1. Has anyone considered that it might be technically not possible to completely 'power down' mining rigs during this 'cool-down' period of time? While modern CPUs have power-saving modes, I am not sure about ASICs used for mining.

2. I am not a huge data-center specialist, but it was my understanding that they charge per unit of installed (maximum) electricity consumption. It would mean that if the miner needs X kilowatts-hour within that 1 minute when they are allowed to mine, he/she will have to pay for the same X for the remaining 9 minutes - and as such would have no economic incentive not to draw that power when idling.

3. Not really a criticism of the idea to reduce Bitcoin energy consumption, but rather a couple of observations:

(a) Environmental concerns cause Bitcoin to be less popular and thus push the price lower, which in turn lowers miner's power consumption (lower Bitcoin price => less they can afford to spend on electricity). So it is a self-stabilizing system to begin with.
(b) Crazy power consumption may be a temporary problem, after the number of halving events economic attractiveness of mining will decrease and power consumption with it.

4. My counter-proposal to the community to address energy consumption problems would be to encourage users to allow only 'green miners' process their transaction. In particular:

(a) According to this source (https://www.blockchain.com/charts/transaction-fees-usd), fees represent approximately 12.5% of total miner reward. Not a lot, but not insignificant either.

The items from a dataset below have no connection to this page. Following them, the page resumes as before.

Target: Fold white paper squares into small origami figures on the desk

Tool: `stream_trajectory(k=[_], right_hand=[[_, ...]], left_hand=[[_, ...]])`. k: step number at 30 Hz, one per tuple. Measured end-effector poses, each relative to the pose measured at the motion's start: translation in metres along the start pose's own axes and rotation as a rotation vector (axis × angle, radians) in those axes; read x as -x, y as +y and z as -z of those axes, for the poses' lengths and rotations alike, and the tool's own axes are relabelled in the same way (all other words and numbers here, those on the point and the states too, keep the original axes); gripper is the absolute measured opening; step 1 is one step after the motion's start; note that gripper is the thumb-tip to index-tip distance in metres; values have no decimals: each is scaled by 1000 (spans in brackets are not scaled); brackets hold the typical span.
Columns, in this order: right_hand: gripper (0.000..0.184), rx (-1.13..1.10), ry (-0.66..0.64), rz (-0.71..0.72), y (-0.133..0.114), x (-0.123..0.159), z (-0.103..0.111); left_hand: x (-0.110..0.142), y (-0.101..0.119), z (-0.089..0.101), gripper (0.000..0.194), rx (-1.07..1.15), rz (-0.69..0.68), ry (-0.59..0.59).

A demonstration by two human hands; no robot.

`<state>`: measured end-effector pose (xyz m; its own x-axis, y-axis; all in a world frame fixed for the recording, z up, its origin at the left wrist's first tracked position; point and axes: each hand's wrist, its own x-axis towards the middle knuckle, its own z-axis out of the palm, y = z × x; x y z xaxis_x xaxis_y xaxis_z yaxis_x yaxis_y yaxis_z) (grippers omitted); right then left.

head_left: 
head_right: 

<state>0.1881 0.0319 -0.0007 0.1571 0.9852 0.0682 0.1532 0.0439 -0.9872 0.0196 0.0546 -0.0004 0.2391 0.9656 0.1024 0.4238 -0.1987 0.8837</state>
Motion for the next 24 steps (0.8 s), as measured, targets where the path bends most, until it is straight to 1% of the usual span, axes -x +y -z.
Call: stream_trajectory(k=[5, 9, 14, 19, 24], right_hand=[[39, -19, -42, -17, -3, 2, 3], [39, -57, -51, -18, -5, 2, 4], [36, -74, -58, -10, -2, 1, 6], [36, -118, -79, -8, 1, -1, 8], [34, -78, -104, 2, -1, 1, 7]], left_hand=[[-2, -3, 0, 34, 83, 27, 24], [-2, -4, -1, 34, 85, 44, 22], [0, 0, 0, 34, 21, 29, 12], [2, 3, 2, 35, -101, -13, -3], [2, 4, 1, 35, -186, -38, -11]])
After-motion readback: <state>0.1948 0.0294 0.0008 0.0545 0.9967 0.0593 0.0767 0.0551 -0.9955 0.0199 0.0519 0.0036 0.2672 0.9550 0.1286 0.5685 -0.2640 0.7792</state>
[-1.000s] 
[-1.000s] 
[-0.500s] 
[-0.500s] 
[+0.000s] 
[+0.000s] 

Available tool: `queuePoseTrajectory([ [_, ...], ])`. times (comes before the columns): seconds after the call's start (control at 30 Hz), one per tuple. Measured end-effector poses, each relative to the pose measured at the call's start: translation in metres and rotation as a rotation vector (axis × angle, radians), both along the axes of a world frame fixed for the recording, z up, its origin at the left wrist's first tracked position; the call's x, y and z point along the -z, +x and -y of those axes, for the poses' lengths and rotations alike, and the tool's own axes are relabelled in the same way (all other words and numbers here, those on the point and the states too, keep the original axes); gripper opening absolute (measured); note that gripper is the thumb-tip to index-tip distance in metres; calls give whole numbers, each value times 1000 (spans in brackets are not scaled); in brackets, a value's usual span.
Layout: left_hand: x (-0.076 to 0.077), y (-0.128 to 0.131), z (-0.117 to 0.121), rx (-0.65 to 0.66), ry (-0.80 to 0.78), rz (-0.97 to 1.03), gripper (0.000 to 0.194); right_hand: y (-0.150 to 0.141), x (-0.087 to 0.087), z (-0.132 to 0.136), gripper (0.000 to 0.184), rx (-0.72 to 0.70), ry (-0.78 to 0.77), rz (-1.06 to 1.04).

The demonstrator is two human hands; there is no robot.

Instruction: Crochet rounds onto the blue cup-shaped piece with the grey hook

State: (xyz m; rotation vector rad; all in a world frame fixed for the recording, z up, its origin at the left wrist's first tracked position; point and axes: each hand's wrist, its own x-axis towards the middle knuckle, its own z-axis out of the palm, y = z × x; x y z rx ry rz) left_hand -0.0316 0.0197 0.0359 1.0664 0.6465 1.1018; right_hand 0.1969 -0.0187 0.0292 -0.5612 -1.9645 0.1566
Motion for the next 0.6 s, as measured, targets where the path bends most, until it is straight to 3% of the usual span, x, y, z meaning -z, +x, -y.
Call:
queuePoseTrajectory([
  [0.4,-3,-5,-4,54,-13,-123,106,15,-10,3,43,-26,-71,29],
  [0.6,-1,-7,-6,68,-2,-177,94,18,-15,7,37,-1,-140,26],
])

(b) Based on the method used in this source (https://digiconomist.net/bitcoin-energy-consumption/) to offset CO2 emissions of bitcoin mining the miner would need to spend approx ~3.6% - 7.2% (depending how 'dirty' is his power source) x 87.5% (mined portion of its rewards) of its fees (assuming 50k Bitcoin price and 15$ / tonne of CO2 price of carbon offset).
  
(b) Should there be some non-profit organization(s) certifying green miners and giving them cryptographic certificates of conformity (either usage of green energy or purchase of offsets), users could encrypt their transactions and submit to mempool in such a format that only green miners would be able to decrypt and process them.

Users routing transactions specifically to 'green miners' (and posting potentially higher fees) would create economic incentives for miners to use green energy and/or buy CO2 offsets, as described above with ~3.1% - 6.8% of total revenue cost to offset CO2 vs.12.5% of fees component in mining, if majority of users would use the routing to green miners method - there is a chance that Bitcoin network will become significantly greener.

Anton.

On Sun, May 16, 2021 at 8:02 PM Karl via bitcoin-dev <bitcoin-dev@lists.linuxfoundation.org> wrote:
[sorry if I haven't replied to the other thread on this, I get swamped
by email and don't catch them all]

This solution is workable but it seems somewhat difficult to me at this time.

The clock might be implementable on a peer network level by requiring
inclusion of a transaction that was broadcast after a 9 minute delay.

Usually a 50% hashrate attack is needed to reverse a transaction in
bitcoin.  With this change, this naively appears to become a 5%
hashrate attack, unless a second source of truth around time and order
is added, to verify proposed histories with.

A 5% hashrate attack is much harder here, because the users of mining
pools would be mining only 10% of the time, so compromising mining
pools would not be as useful.

Historically, hashrate has increased exponentially.  This means that
the difficulty of performing an attack, whether it is 5% or 50%, is
still culturally infeasible because it is a multiplicative, rather
than an exponential, change.

If this approach were to be implemented, it could be important to
consider how many block confirmations people wait for to trust their
transaction is on the chain.  A lone powerful miner could
intentionally fork the chain more easily by a factor of 10.  They
would need to have hashrate that competes with a major pool to do so.

> How would you prevent miners to already compute the simpler difficulty problem directly after the block was found and publish their solution directly after minute 9? We would always have many people with a finished / competing solution.

Such a chain would have to wait a longer time to add further blocks
and would permanently be shorter.

> Your proposal won’t save any energy because it does nothing to decrease the budget available to mine a block (being the block reward).

You are assuming this budget is directly related to energy
expenditure, but if energy is only expended for 10% of the same
duration, this money must now be spent on hardware.  The supply of
bitcoin hardware is limited.

In the long term, it won't be, so a 10% decrease is a stop-gap
measure.  Additionally, in the long term, we will have quantum
computers and AI-designed cryptography algorithms, so things will be
different in a lot of other ways too.